One of the best parts of this whole thing is that when I first got there a resident finishing up her fellowship came in and talked to me first. After she went through everything she agreed with my current treatment and, after asking how it was working, thought I should increase my fentanyl dose (which I’ve been wanting to do for months). When the attending came in and shot down all that with his bullshit, she looked rather put off and disappointed. I don’t know if she was disappointed because he didn’t agree with her and thus she must be wrong, or because he was being so obviously obtuse about my treatment and there was nothing she could do to help me. The best part of this was that his own Fellow disagreed with him and thought my current treatment should stand. I liked her. She was a very nice lady. I’m sad I’ll never see her again.
Currently I’m waiting for some results from various tests I had with my rheumatologist. He’s a very smart physician. While he doesn’t know exactly what’s wrong with me (he suspects an extremely mild non-specific “type” of Ehlers-Danlos Syndrome, but it’s a wild shot) he told me he was positive it wasn’t progressive osteoarthritis, which is what my pain clinic has been telling me for two years. They also tell me it “just happens,” even to males in their early 20s. I’m also expected to see the orthopedic surgeon that originally referred me to the pain clinic in the first place. I’m not totally sure I’m going to do this, because I don’t see the point. I’m not going to have surgery, and the last time I saw him my options were “surgery or pain management.” Guess which one I chose.

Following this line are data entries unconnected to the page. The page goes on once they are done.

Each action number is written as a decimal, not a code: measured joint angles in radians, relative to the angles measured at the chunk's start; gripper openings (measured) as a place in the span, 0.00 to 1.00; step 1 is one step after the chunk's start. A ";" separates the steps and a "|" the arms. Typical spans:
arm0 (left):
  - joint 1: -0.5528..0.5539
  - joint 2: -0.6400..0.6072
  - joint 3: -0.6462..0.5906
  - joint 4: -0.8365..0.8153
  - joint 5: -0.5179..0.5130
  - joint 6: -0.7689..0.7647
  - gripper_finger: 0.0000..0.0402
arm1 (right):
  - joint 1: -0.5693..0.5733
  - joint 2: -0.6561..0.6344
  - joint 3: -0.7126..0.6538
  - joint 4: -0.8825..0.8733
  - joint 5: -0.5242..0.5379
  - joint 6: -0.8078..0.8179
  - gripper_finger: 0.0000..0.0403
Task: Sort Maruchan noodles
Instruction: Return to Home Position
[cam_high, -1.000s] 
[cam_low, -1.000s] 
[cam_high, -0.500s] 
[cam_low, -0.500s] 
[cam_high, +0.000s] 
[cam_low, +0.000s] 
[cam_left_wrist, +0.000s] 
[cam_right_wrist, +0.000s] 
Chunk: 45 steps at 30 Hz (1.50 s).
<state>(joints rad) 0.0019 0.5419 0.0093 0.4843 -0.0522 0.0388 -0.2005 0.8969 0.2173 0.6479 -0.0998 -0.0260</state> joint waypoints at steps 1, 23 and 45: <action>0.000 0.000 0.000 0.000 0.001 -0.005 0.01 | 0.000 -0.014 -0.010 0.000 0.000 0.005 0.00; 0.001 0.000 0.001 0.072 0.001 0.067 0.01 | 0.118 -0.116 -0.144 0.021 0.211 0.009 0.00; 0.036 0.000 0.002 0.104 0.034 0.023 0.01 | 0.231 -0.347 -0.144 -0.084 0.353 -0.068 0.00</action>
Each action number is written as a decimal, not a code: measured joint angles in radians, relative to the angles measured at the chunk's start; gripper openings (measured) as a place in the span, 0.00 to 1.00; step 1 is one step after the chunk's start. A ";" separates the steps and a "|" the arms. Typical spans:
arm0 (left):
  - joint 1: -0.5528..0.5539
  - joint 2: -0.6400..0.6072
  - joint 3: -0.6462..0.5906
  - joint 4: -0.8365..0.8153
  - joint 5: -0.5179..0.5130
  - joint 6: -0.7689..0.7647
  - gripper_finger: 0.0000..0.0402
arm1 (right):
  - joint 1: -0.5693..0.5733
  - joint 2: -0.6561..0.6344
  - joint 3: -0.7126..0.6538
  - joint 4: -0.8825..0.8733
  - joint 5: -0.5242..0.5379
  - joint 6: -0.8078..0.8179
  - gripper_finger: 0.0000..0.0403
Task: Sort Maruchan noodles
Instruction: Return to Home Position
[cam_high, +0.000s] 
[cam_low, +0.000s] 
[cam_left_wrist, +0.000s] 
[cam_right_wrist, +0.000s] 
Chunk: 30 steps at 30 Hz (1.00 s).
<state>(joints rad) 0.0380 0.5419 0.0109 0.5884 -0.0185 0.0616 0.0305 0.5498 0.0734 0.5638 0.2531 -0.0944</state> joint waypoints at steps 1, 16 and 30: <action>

Monday I’m going to talk to my primary care physician about what she could do for me if I lose my medications. The Monday after that I’m going to get the results of all my rheumatology tests, and maybe have an answer and even treatment. If all of this fails, come August I’ll have no answers and no pain management. I will have to quit my job, move home to St. Louis, and try desperately not to curl up into a miserable ball of existence, wondering why I should continue to bother to live.